As examples of the areas that concerned him, the politician listed:

  • The national ID cards project, which will see every person aged over 16 be required to register “biometrics” such as fingerprints, plus other personal information, from 2012;
  • Massive expansion of CCTV, so that there is now “a camera for every 14 citizens”;
  • The National DNA Database, which contains samples from a million innocent people never charged with a crime, including tens of thousands of children;
  • “Short cuts” for the justice system which Mr Davis said made it “neither firm nor fair” - thought to be a reference to Labour initiatives such as on-the-spot fines and early release from prison schemes;
  • An “assault on jury trial” - namely the Labour government’s measures to allow cases to be heard by a judge without a jury in complex fraud cases and where there is a risk of jury-nobbling;
  • The ‘crackdown on peaceful protest” - a reference to the ban on unauthorised protest in and around Parliament Square introduced in 2005, and currently under review by the Home Office;
  • So-called “hate laws” which have “stifled legitimate debate”.
When I've met people here they've invariably asked "Why the hell would you come here? It's awful!" Even the people we exchanged with were doing it so they could 'try out' Canada as a possible emigration point. It seems every other person I speak to is planning or fantasizing about doing the same. But why?
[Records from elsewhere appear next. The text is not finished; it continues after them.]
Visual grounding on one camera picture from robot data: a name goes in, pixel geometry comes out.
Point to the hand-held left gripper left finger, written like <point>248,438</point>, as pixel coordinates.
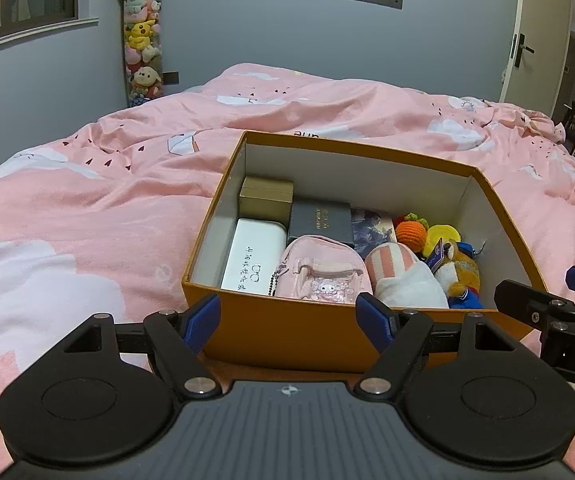
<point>202,317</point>

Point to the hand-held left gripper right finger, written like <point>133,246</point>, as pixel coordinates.
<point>375,317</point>

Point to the pink striped plush toy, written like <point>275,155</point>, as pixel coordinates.
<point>402,280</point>

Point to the brown plush dog toy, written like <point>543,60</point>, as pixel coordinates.
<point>462,272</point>

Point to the pink mini backpack pouch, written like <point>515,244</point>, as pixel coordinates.
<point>317,265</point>

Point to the white glasses case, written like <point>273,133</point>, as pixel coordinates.
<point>252,255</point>

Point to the photo card box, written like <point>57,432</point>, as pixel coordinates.
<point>370,235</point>

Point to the orange cardboard box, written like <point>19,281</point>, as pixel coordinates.
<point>292,335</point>

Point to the blue card tag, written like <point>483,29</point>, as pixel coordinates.
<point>437,257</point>

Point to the orange crocheted toy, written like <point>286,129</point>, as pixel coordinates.
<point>410,234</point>

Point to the yellow round lid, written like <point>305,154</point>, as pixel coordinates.
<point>442,234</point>

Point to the dark grey box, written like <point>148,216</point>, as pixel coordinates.
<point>320,220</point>

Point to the small gold box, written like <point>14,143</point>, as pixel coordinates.
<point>267,200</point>

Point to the pink printed blanket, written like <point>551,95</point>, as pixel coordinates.
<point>92,210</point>

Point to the door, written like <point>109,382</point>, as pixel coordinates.
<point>537,20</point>

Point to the column of plush toys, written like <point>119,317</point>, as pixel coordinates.
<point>140,35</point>

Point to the wall socket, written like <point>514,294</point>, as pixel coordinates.
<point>171,77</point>

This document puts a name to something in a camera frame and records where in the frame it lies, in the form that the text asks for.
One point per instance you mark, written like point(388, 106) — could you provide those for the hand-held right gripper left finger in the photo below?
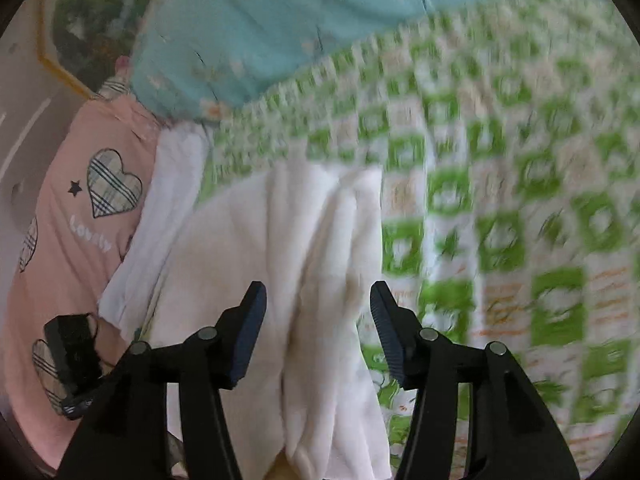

I'd never run into this in Canada. I've never met anyone that wanted to emigrate except a few that saw well-paying job opportunities in the States. And even then, only long enough to make some money and come home. When asked, people usually say it's the high taxes here or cite increasing crime or decreasing job opportunities. But tax rates here are the same as in Canada and everyone who's expressed a desire to leave is already employed. As for crime my perception is just that; it's perception. The papers scream it ever day with regular calls for a return of the death penalty and flogging, leading people to believe that crime is higher than it actually is and giving the government further license to further erode individual rights.

The real reason is they're depressed. When people feel hopeless and helpless they enter into a state of chronic depression. They feel control of their lives is out of their hands and powerless to change it. They don't have a voice.

The unions were gutted by the Thatcher government back in the '80s and they've never recovered. Membership now is optional with several unions competing for members on the same job site. In a recent teacher's 'strike', only those teachers in a particular union went out. Members of the other major union stayed on the job. Zero power.

You can now be picked up and held for 42 days on suspicion of being a terrorist. No evidence is needed, no charges need to be laid.

The populace has been cowed into submission and like the dog I trained with a choke chain, it will always remember the feel of the chain around its neck.